▶ _Records from a data collection_
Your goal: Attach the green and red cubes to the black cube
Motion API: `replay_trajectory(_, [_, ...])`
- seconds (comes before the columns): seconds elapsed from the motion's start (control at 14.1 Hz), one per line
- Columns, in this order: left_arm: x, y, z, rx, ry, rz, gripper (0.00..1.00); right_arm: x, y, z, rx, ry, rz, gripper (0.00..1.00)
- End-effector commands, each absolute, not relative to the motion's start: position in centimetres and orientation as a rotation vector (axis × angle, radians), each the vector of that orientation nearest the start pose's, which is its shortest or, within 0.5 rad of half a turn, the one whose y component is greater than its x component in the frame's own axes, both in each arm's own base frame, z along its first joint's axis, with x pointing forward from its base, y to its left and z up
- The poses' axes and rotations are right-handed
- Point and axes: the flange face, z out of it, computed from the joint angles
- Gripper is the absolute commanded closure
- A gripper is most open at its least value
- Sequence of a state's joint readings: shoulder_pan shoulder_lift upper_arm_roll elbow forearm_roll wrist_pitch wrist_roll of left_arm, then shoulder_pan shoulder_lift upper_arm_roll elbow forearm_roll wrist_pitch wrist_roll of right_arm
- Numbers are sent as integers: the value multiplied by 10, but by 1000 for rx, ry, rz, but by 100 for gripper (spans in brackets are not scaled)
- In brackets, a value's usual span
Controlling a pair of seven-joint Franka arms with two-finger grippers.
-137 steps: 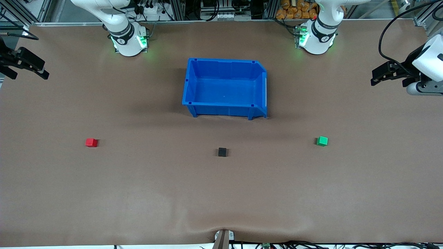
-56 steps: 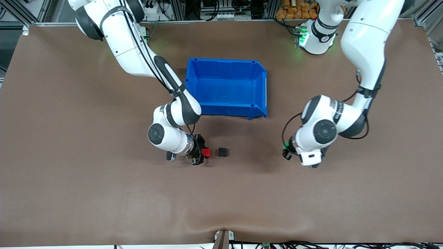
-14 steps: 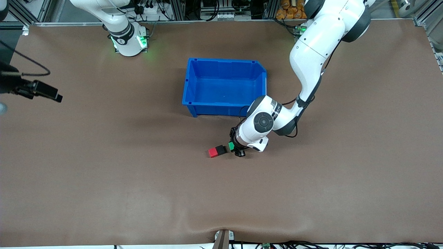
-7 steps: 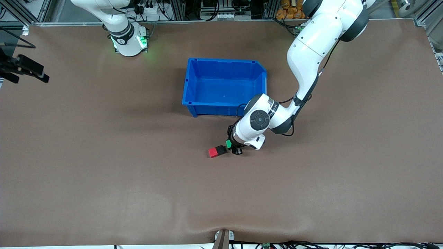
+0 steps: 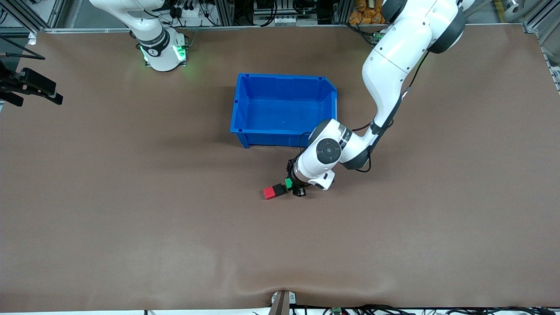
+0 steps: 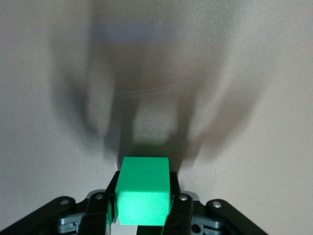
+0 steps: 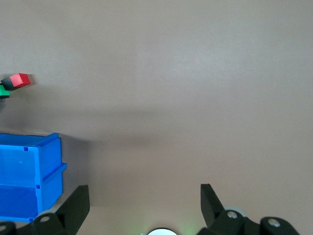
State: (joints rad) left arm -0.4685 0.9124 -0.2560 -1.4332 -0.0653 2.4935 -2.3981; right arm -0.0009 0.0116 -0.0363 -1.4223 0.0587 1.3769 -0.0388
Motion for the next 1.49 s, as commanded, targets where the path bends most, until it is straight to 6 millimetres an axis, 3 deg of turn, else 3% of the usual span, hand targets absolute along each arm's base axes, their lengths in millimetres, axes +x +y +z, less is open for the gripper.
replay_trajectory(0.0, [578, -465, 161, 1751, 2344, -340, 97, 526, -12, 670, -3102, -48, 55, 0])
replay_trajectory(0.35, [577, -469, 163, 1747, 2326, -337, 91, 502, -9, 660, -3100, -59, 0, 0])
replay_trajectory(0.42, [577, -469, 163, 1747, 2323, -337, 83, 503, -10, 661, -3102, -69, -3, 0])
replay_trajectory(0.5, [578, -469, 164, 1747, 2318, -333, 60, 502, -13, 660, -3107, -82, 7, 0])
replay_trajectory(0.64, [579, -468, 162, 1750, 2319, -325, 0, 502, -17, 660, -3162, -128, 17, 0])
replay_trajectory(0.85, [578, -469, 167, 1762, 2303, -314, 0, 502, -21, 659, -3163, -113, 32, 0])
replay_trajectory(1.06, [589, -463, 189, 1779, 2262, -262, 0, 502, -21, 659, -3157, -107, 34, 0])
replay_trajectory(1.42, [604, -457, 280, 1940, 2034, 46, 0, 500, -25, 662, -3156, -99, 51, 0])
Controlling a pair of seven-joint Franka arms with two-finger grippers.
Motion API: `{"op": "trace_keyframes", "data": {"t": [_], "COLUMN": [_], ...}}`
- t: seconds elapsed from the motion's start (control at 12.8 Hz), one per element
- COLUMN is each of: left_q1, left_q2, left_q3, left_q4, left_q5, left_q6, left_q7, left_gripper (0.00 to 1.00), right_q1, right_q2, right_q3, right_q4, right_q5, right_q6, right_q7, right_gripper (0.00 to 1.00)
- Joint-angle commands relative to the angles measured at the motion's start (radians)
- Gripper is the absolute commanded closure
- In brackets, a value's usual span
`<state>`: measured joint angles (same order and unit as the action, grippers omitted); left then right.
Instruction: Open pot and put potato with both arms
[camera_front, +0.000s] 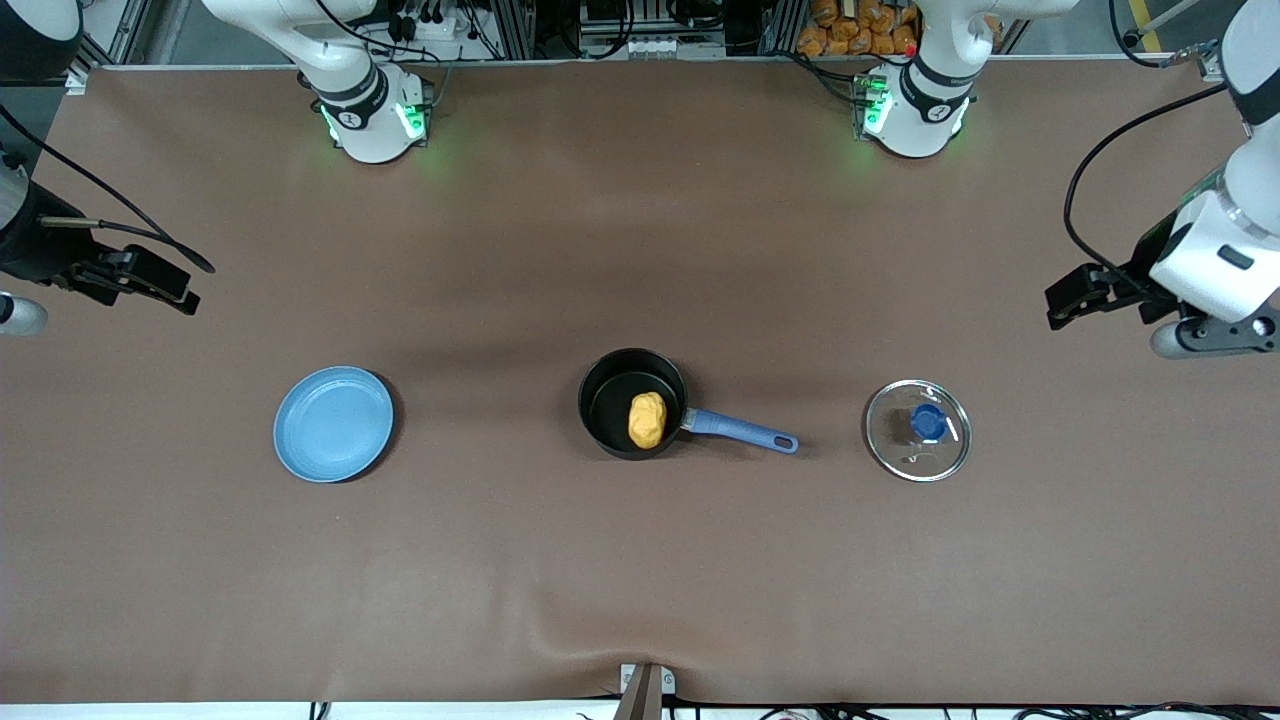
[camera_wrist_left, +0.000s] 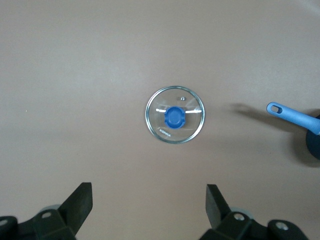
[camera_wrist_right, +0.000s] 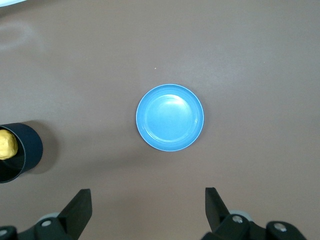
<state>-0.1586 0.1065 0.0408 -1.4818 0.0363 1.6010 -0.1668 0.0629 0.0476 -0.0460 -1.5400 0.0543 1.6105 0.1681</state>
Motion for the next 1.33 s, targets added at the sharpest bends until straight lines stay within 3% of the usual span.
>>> {"op": "trace_keyframes", "data": {"t": [0.0,0.55,1.25], "left_q1": [0.008,0.01,0.008], "left_q2": [-0.083,-0.201,-0.202], "left_q3": [-0.012,-0.013,-0.007], "left_q4": [-0.081,-0.184,-0.106], "left_q5": [0.022,0.019,0.017], "left_q6": [-0.001,0.008,-0.061], "left_q7": [0.018,0.027,0.043], "left_gripper": [0.0,0.0,0.0], "right_q1": [-0.025,-0.028,-0.028], "right_q2": [-0.022,-0.02,-0.018], "right_q3": [0.02,0.02,0.02], "right_q4": [-0.018,-0.015,-0.015], "right_q5": [-0.019,-0.019,-0.019], "right_q6": [-0.001,-0.006,-0.006], "right_q7": [-0.001,-0.004,-0.004], "right_gripper": [0.0,0.0,0.0]}}
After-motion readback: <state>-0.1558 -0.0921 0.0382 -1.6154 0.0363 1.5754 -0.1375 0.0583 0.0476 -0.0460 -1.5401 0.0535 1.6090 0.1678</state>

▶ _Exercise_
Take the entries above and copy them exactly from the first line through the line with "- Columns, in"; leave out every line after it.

▶ _Solution below_
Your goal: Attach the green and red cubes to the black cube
Motion API: `replay_trajectory(_, [_, ...])`
- seconds (comes before the columns): seconds elapsed from the motion's start (control at 14.1 Hz), one per line
- Columns, in this order: left_arm: x, y, z, rx, ry, rz, gripper (0.00..1.00); right_arm: x, y, z, rx, ry, rz, gripper (0.00..1.00)

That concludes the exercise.